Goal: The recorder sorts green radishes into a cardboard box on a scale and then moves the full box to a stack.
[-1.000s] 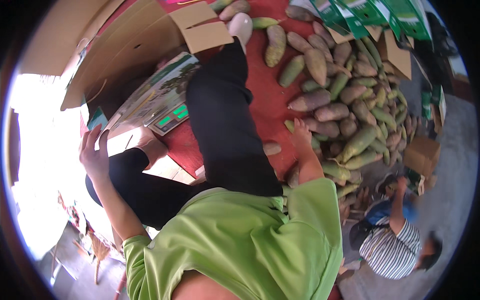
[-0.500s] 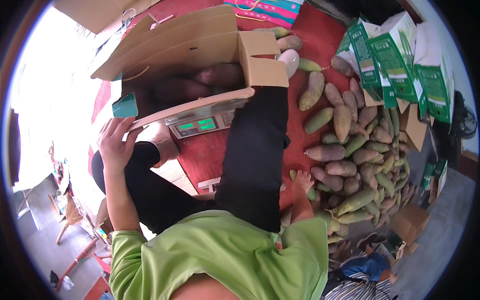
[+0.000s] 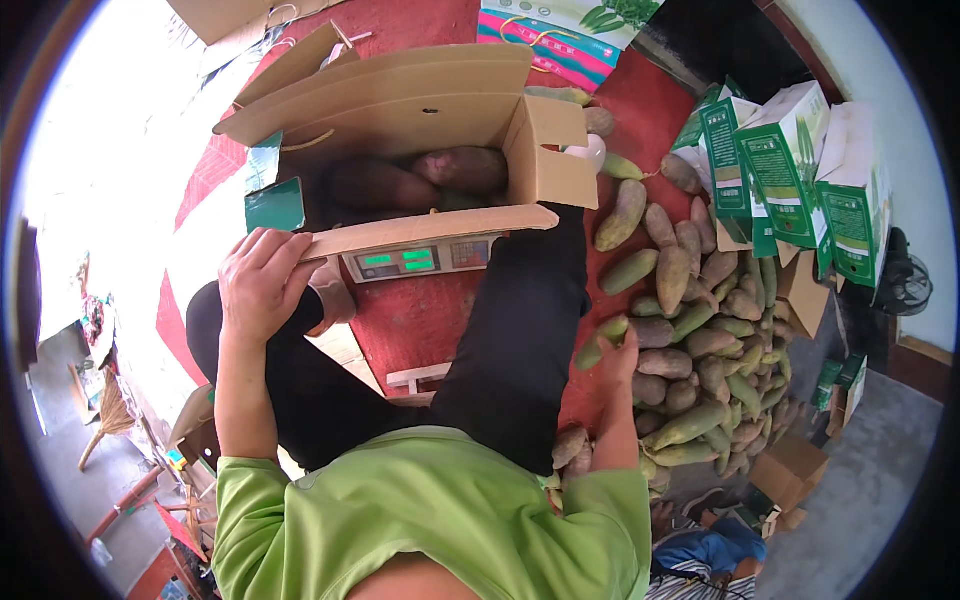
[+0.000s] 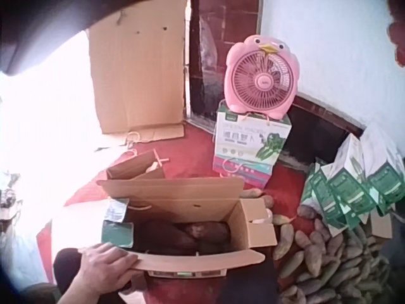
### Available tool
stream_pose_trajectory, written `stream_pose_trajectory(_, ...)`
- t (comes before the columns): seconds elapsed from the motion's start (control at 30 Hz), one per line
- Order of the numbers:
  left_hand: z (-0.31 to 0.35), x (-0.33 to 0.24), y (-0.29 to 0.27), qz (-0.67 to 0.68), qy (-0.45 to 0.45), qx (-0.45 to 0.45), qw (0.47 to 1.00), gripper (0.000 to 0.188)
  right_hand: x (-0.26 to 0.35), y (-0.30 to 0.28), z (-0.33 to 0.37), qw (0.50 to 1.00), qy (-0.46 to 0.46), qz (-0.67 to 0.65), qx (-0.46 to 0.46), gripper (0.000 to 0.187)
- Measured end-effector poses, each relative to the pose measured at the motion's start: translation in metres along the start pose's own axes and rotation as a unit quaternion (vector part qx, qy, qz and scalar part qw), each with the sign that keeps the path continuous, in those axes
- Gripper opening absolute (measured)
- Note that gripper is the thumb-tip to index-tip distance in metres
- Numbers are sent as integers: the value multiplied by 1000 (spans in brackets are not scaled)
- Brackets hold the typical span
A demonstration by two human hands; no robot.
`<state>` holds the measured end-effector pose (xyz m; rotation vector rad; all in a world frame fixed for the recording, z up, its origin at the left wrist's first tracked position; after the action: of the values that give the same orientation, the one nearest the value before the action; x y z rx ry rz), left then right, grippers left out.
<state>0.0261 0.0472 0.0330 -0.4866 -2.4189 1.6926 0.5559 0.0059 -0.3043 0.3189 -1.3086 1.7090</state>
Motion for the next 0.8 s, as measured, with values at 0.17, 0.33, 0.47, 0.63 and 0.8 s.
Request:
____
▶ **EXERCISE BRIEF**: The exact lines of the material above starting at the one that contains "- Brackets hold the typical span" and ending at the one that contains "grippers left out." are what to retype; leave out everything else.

▶ **ANSWER SPACE**:
- Brackets hold the typical span
A demonstration by two human hands; no robot.
`<state>` holds the measured end-effector pose (xyz m; rotation vector rad; all in a world frame fixed for the recording, z up, its origin at the left wrist's first tracked position; after the action: of the values that give the same orientation, the one nearest the value before the action; x y z rx ry rz), left then right, grippers left out.

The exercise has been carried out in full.